Well, that's one way of putting it.

Or,

"The trick is getting enough points, and it was the search for higher resolution that led the researchers to get to work getting their code to run across so many cores in parallel."

Anyone can get a model to run in minutes. The trick is getting a model that has enough resolution to tell you what you want to know.

.

Ok you can transform faster==more parallel, except you can't exactly, and now that parallel simulations run "fast enough", you aren't trying to make it faster: you're trying to get more points at the same speed.

1 0
Tuesday 29th January 2013 09:26 GMT Anonymous Coward

Why did I read that as "university’s Centre for Tumescence Research"?

1 0
1. Tuesday 29th January 2013 10:42 GMT Ken Hagan
  
  Perhaps you looked at the picture at the bottom of the article.
  
  0 0
2. Tuesday 29th January 2013 17:13 GMT Canecutter
  
  Take.
  
  Mind.
  
  Out.
  
  Of.
  
  Gutter!
  
  0 0
Tuesday 29th January 2013 09:42 GMT John Smith 19

So it's partly the communcations overhead and the synchronosation that's the problem.

I seem to recall a system that decoupled inter processor comms from the the data/instruction bus while incorporating a simple hardware scheduler.

But that was a long time ago.

0 1
1. Tuesday 29th January 2013 10:27 GMT Rob Carriere
  
  Re: So it's partly the communcations overhead and the synchronosation that's the problem.
  
  Sure, you can do that (and I expect they have done just that). But, if your calculation cannot continue until you have received the new input values from the neighboring CPU, then it doesn't matter if the hardware is decoupled, your software will stall.
  
  So, what you need is not just well-balanced hardware, but well-balanced software that plays precisely to the strengths and weaknesses of that hardware.
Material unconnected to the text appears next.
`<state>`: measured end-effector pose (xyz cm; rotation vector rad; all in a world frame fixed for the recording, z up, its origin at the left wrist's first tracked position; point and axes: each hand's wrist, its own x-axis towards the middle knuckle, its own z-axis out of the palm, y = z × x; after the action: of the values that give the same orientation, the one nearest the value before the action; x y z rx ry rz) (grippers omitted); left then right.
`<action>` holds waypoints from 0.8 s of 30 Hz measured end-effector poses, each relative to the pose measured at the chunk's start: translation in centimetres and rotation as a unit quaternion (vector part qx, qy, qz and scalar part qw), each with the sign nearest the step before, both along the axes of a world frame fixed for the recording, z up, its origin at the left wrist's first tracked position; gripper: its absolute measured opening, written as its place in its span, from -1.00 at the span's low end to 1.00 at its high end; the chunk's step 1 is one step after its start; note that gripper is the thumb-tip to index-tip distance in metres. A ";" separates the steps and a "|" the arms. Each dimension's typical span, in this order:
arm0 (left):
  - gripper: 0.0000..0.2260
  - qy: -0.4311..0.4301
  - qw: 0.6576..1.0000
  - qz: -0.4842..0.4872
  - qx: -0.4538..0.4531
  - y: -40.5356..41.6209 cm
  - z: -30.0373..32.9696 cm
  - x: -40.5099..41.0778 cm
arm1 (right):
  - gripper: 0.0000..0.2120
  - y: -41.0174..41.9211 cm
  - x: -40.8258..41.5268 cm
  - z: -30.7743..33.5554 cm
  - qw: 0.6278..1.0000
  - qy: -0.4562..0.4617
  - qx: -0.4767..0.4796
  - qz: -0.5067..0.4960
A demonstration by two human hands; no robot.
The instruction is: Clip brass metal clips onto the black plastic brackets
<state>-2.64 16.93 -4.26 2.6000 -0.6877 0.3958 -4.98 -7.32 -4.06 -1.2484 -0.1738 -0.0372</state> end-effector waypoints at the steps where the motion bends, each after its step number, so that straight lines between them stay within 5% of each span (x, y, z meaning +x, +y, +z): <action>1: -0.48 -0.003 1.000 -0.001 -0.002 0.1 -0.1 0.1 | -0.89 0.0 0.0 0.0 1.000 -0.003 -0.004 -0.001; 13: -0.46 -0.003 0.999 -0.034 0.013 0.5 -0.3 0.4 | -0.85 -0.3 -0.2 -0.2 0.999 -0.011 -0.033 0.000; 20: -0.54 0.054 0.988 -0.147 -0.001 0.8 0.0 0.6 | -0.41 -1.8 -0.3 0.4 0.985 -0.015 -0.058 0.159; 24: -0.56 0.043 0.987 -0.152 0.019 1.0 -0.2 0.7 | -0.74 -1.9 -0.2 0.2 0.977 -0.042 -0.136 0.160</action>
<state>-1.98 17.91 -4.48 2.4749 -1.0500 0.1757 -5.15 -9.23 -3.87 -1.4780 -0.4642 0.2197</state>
That's tough.
  
  1 0
2. Tuesday 29th January 2013 17:45 GMT Mark Honman
  
  Re: So it's partly the communcations overhead and the synchronosation that's the problem.
  
  You're thinking of Transputers. Which were certainly the right idea for CFD, not so much on account of the architecture but because of the good balance between compute and communication speeds, and especially the very low communication latency. Low latency meant that relatively little time was wasted hanging around at the end of an iteration, waiting for data to arrive from neighbouring processors. But they had their problems too - especially absence of any kind of global/broadcast communication.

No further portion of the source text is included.